Whiteout

whiteout.jpgWhiteout

Dir: Dominic Sena

Rating: 1.5/5.0

Warner Brothers

101 Minutes






The twin successes of Road to Perdition and A History of Violence earlier this decade had the benefit of proving to studios that adaptations of comics that didn't prominently feature super heroes were a relative gold mine, ripe for excavating. The world of independent comics especially is full of mature, complex stories and those films made it more likely that graphic novels would find a home rather than be stuck in development hell. Unfortunately, Whiteout, which itself had been in production limbo since as early as 2002, may just bring that momentum to a complete halt all by its lonesome.

Based off of Greg Rucka's Eisner Award-nominated mini series of the same name, Whiteout should have been a success. Rucka's original story tapped into a tension generated from the alienation of the environment of Antarctica as well as that which springs from the paranoia of the characters themselves. In graphic novel form, the story was well-paced-- suspenseful without apparently trying, sharp without being over the top.

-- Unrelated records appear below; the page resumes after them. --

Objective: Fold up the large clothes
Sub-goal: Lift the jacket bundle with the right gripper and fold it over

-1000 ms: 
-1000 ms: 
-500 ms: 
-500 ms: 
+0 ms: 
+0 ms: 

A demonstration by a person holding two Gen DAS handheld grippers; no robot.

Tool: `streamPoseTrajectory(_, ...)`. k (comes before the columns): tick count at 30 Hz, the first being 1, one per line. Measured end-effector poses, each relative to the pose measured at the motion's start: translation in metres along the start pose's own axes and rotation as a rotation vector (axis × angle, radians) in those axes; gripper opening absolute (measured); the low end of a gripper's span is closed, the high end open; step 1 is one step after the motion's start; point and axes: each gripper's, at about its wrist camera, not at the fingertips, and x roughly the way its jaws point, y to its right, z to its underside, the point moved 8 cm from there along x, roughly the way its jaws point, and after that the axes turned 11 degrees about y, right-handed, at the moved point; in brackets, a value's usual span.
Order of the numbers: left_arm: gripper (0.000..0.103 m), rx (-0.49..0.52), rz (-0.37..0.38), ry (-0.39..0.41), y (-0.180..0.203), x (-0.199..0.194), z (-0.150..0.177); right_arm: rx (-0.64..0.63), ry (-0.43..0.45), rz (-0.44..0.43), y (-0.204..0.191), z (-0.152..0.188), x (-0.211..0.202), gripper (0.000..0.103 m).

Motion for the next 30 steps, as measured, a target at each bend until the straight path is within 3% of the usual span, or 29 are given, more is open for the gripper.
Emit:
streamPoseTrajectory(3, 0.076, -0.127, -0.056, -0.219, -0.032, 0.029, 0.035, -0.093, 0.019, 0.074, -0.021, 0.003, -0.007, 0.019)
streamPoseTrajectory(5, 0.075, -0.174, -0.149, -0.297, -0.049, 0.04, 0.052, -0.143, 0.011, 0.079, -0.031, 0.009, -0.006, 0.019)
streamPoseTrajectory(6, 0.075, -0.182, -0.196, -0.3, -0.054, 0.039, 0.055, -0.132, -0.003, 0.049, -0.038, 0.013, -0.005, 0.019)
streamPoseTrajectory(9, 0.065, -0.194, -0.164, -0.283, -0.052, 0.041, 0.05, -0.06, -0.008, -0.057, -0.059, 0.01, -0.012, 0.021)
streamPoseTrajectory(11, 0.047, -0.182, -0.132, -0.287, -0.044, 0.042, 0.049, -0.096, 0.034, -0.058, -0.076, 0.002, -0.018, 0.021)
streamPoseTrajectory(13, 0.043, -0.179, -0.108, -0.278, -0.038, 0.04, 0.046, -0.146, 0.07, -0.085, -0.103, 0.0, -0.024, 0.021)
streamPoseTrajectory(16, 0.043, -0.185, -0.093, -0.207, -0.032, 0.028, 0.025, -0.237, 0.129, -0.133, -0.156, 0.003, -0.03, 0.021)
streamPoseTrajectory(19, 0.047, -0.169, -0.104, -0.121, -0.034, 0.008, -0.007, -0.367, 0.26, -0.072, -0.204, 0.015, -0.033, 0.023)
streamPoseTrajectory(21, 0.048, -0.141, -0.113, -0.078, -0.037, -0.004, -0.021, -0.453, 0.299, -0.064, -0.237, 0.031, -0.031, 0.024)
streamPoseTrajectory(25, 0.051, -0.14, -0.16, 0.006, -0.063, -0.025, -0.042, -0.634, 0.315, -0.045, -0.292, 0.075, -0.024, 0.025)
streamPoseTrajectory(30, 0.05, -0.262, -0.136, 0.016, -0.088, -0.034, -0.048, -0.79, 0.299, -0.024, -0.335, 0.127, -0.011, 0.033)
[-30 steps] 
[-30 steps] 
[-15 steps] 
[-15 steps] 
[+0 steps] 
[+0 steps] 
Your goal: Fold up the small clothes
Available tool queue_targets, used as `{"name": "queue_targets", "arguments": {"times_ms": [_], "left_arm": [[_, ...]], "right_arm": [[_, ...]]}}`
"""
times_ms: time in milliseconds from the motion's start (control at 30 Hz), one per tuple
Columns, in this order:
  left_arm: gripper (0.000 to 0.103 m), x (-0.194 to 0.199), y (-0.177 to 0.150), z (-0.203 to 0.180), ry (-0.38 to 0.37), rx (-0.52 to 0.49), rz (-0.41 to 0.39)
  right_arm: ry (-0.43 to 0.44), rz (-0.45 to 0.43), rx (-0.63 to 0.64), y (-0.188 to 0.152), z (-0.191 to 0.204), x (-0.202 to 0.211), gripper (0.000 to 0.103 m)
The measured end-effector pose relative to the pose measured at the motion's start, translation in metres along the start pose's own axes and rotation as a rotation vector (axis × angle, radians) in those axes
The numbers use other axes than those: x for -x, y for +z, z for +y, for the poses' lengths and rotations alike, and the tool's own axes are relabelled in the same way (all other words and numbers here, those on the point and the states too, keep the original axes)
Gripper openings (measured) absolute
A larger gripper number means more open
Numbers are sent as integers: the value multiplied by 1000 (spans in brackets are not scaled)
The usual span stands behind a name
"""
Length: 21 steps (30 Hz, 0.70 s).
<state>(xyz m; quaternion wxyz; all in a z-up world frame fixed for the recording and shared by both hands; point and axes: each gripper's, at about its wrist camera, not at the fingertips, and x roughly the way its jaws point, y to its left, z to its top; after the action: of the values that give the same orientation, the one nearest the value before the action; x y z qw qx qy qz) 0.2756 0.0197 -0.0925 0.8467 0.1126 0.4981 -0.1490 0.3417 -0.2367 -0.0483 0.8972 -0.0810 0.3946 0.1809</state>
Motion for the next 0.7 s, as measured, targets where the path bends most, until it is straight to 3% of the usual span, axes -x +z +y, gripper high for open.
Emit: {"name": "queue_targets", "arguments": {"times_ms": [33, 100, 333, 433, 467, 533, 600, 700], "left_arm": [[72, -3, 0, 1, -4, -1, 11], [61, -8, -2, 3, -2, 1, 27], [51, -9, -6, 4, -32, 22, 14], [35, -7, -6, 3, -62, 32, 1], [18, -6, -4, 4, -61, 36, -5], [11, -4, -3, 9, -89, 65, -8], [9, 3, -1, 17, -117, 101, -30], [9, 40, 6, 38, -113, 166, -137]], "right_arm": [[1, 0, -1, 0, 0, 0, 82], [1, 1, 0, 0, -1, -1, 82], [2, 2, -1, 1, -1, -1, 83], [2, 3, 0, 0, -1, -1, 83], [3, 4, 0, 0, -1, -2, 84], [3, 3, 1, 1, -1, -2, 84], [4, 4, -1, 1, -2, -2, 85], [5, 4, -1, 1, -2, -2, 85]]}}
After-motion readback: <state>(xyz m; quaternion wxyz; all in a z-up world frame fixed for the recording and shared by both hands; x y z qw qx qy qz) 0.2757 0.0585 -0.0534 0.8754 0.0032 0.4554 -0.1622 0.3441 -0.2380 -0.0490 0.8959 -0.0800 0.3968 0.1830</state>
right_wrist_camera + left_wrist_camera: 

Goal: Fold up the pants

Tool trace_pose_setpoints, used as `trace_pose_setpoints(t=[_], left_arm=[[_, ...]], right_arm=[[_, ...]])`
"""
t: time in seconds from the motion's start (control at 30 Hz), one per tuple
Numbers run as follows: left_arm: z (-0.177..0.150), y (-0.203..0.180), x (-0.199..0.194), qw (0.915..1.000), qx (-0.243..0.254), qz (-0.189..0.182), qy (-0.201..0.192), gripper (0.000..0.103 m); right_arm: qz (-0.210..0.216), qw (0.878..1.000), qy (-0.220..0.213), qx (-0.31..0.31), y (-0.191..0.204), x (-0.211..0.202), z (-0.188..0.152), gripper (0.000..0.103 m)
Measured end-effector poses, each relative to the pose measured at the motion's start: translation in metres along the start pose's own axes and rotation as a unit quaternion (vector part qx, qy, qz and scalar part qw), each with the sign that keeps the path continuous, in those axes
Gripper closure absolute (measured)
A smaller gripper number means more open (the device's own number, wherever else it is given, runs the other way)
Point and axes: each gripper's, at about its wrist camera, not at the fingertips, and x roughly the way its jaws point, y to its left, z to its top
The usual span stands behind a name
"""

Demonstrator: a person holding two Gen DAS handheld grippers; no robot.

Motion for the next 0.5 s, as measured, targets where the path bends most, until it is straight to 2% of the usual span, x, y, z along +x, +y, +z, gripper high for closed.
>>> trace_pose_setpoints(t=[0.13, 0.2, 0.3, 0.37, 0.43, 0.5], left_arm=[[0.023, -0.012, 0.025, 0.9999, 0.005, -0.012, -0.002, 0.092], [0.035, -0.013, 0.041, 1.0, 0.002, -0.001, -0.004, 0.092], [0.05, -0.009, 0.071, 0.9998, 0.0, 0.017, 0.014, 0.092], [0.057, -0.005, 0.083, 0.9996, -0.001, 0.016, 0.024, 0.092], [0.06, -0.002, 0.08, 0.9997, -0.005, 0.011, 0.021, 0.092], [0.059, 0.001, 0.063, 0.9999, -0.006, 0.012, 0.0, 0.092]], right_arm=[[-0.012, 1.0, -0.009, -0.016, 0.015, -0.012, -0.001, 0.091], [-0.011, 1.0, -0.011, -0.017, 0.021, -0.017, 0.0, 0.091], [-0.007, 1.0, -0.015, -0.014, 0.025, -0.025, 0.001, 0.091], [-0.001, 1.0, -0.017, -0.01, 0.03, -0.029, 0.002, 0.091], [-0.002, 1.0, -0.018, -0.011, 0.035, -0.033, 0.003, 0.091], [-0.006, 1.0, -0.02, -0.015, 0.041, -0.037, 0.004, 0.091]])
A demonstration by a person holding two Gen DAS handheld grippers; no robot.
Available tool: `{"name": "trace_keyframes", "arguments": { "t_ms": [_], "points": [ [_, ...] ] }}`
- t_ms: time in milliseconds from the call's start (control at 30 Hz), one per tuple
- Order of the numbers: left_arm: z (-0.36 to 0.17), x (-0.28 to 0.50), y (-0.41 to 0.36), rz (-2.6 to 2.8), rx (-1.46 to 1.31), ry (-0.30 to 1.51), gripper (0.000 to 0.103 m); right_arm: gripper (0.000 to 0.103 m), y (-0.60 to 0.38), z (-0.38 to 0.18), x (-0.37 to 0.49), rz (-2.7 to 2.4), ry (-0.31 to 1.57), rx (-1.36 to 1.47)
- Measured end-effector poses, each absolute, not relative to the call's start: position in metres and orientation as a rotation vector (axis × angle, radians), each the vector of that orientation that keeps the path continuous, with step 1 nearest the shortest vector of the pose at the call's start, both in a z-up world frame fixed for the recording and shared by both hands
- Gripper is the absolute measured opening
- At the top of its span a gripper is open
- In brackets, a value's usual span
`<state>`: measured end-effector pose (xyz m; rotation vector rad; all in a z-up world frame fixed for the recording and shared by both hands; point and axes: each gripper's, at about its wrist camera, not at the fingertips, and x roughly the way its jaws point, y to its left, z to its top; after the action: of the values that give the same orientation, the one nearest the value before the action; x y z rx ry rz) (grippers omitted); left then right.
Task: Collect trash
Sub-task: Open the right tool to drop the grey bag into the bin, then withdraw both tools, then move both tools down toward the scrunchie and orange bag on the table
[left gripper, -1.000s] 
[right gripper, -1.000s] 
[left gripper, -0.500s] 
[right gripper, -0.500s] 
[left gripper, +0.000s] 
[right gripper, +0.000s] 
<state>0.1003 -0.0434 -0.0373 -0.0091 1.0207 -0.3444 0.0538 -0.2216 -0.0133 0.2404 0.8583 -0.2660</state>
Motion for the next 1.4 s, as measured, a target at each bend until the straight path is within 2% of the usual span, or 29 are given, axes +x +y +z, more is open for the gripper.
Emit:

Yet for some reason, Dominic Sena chose to direct the film adaptation as a lesson in obviousness, the twists reduced to something tonally similar to a round of Clue.

Sena, whose background unsurprisingly features the likes of Swordfish and Gone in 60 Seconds, seems to have missed the point of the graphic novel completely. The plot of Whiteout was never its strong point, focusing on U.S. Marshal Carrie Stetko (Kate Beckinsale) and her attempts to track down who's responsible for the South Pole's first murder. A downed Russian cargo plane from the peak of the Cold War is involved, with the U.N. sending Agent Robert Pryce (Gabriel Macht) to explore the potential that the cargo was related to the former Soviet Union's nuclear program. The plot is thin, but that didn't have to be the film's undoing, since the original story was more concerned with the hazards of the environment and how that makes even the simplest investigation more complex.

The film treats the environment instead as a means by which to create cheap shocks and blunt, cloudy color palettes. There are enough flying icepicks to make My Bloody Valentine 3D feel inferior and the characters have the odd tendency to silently stalk behind one another just so they can surprise one another. Worse, the dialogue is laughably bad, as though the four (!) screenwriters involved were instructed to make the audience feel like it was based off a Marvel comics imitation from the '60s rather than a noir-soaked independent gem. The characters are prone to hilarious exposition and by the numbers "can't we all get along?" interchange.

Beckinsale stands out as the worst offenders of the actors, again forcing one to wonder why she manages to be involved with so many big budget films, despite the fact that they all seem to flop. But Tom Skerritt doesn't fare much better as the grumbly, alcoholic Dr. John Fury, his performance as dialed in as it gets. It can't help much when paired with a director as untalented as Sena, though, who doesn't give his actors much to work with and makes ridiculously gratuitous scenes, such as the way Beckinsale's character is introduced by way of a softcore porn style, overly long soak in the shower after bending over in her undies, of course. A large portion of the film is also hampered by Sena's strange habit of randomly adding slow motion segments for no reason, and several climactic fights feel less like life or death situations and more a game of tug-of-war as the characters are forced to move by rope to get to each location.

Whiteout is a sad example of how not to adapt a graphic novel, standing alongside the miserable Wanted as the least competent understanding of an excellent, adventurous source. It removes all of the suspense and tension of its origin work and substitutes blunt, moronic plotting that seems to guarantee Whiteout may have a second life as a cult sensation. Where Whiteout could have been an at least tolerable hybridization of The Thing and Hitchcock suspense, it's instead just further fodder for people who think "comic book film" is just shorthand for "big dumb movie."